* [EXERCISE] Your answer should consist of the lines holding "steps", copied from the material below.

= = = = = = =

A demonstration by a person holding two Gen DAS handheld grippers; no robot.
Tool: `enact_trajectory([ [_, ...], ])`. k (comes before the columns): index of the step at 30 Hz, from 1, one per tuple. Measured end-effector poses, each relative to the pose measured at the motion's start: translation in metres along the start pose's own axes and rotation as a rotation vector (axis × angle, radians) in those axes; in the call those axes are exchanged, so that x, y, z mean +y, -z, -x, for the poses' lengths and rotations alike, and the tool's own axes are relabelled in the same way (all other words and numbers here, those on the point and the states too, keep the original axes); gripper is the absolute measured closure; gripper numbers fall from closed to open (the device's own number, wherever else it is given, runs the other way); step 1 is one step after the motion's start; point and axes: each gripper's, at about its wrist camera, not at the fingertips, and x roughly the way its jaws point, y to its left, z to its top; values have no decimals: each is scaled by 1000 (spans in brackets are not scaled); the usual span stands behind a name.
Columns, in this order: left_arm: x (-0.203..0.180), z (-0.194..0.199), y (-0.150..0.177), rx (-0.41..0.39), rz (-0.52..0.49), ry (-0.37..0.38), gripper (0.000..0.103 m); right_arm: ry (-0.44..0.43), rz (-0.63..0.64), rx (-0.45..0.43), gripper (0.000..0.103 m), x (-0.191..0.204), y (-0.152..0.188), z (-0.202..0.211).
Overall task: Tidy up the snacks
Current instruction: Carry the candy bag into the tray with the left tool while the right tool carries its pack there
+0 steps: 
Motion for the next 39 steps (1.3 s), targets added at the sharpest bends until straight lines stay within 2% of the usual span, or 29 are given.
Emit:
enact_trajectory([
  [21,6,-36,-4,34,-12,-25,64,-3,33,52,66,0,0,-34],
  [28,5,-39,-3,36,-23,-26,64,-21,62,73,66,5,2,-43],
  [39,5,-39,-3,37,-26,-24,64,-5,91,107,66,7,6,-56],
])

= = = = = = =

* [RESPONSE AREA]
+0 steps: 
Motion for the next 39 steps (1.3 s), targets added at the sharpest bends until straight lines stay within 2% of the usual span, or 29 are given.

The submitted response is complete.